This repository contains a set of algorithms to compute the canalizing structure of Boolean functions. All algorithms compute the canalizing layer structure for any Boolean function.
Algorithm 1 is implemented in Macaulay2 (find_layers.m2) and takes as input a Boolean function in polynomial form.
Algorithm 2 is implemented in Python (find_layers.py) and takes as input a Boolean function as a list of length 2^n. There also exists a fast implementation of Algorithm 2, which makes use of precomputed tables. This fast version is used by default and should be preferred when the canalizing structure of many Boolean functions is computed. Note that the tables are only precomputed for functions with up to 20 variables. If functions with more than 20 variables are to be analyzed, n_max in find_layers.py needs to be adapted. The NP-hard algorithm will be slow (run time increases exponentially fast in the number of variables).
To test and compare the run time of the algorithms, we provide two bash scripts:
run_test_alg1_vs_alg2 compares Algorithm 1 with Algorithm 2 (slow implementation without precomputed tables), run_test_alg2_vs_alg2fast compares Algorithm 2 with the fast implementation of Algorithm 2 (with precomputed tables).
Both bash scripts take the following optional inputs:
- n_min=${1:-2} #n_min = minimal number of variables considered
- n_max=${2:-16} #n_max = maximal number of variables considered
- n_step=${3:-2} #n_step = step size between consecutive numbers of variables considered
- nsim=${4:-5} #nsim = number of random functions generated per considered number of variables
- seed=${5:-0} #seed = seed for both the random and numpy.random random number generator
- EXACT_DEPTH=${6:-0} #EXACT_DEPTH == True (or 1) -> k == exact number of canalizing variables; #EXACT_DEPTH == False (or 0) -> k == minimal number of canalizing variables
- COMPARE_OUTPUT=${7:-0} #COMPARE_OUTPUT == True --> each line of output between the two algorithms will be compared
- CREATE_RUNTIME_PLOT=${8:-1} #CREATE_RUNTIME_PLOT == True --> a plot comparing the run time will be created
Both bash scripts do the following:
- Generate test files of $nsim randomly chosen non-canalizing functions and $nsim nested canalizing (e.g., most canalizing) functions, for each number of variables in {n_min,n_min+n_step,...,n_max}
- Run the algorithms on the test files
- If COMPARE_OUTPUT is 1 (default == 0), an automatic test is conducted that compares the output of the two algorithms
- If CREATE_RUNTIME_PLOT is 1 (default), a plot is created that compares the run time between the algorithms and the different number of variables and types of test functions
On the command line, run for example the following two commands to convince yourself that everything works correctly (note: you should not see any error messages)

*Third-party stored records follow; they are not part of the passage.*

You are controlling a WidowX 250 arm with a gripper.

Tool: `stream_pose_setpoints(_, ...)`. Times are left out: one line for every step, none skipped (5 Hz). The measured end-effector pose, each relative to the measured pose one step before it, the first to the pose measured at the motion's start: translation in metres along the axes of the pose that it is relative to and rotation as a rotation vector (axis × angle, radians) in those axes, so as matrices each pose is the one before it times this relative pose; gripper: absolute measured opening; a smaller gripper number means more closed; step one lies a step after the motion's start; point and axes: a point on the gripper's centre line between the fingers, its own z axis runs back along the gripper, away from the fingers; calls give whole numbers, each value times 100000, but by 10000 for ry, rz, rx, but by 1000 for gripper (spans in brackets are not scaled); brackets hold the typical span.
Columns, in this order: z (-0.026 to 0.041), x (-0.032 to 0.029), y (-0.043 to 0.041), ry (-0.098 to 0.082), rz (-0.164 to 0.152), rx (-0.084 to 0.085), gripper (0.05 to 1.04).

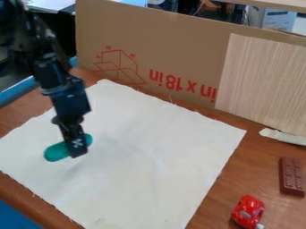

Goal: Put the blue object to the top right of the cloth

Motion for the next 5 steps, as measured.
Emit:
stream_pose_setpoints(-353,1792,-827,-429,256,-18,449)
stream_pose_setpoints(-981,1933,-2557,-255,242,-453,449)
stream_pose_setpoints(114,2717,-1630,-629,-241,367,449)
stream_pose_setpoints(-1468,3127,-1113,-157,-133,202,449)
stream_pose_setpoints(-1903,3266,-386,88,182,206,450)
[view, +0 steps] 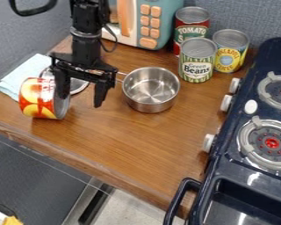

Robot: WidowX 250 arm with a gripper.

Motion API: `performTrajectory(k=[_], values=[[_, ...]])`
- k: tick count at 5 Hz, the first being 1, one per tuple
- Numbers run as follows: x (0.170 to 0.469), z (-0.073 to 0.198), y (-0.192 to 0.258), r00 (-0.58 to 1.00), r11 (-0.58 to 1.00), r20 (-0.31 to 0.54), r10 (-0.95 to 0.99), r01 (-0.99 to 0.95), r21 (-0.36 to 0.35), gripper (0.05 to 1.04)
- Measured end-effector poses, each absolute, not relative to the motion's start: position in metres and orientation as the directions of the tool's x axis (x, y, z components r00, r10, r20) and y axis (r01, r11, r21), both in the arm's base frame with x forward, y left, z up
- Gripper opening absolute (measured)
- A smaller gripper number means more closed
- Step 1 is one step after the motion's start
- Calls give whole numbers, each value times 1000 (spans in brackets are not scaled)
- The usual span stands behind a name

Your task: Throws the can to the left side of the table

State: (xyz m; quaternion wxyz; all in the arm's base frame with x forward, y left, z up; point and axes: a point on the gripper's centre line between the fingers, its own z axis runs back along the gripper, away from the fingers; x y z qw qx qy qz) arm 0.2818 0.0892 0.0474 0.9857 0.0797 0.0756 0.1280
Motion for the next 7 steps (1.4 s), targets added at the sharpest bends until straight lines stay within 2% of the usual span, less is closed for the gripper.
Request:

bash run_test_alg1_vs_alg2 2 6 1 5 0 0 1 1
bash run_test_alg2_vs_alg2fast 2 6 1 5 0 0 1 1
Each command compares the output of two algorithm implementations and ensures they are the same. In addition, plots comparing the run time are generated. Note that you can change the seed for the random number generators (fifth optional argument). The interesting plots, reported in our paper, can be generated like this (note that the first command takes a couple minutes as Algorithm 1 is slow):
bash run_test_alg1_vs_alg2 4 16 2 5 0 0 0 1
bash run_test_alg2_vs_alg2fast 4 20 2 5 0 0 0 1
Here, we are no longer checking if both algorithms return the same output as it is a very time consuming process (we did not spend time implementing this efficiently). If you do want to check it, change the seventh optional argument to 1.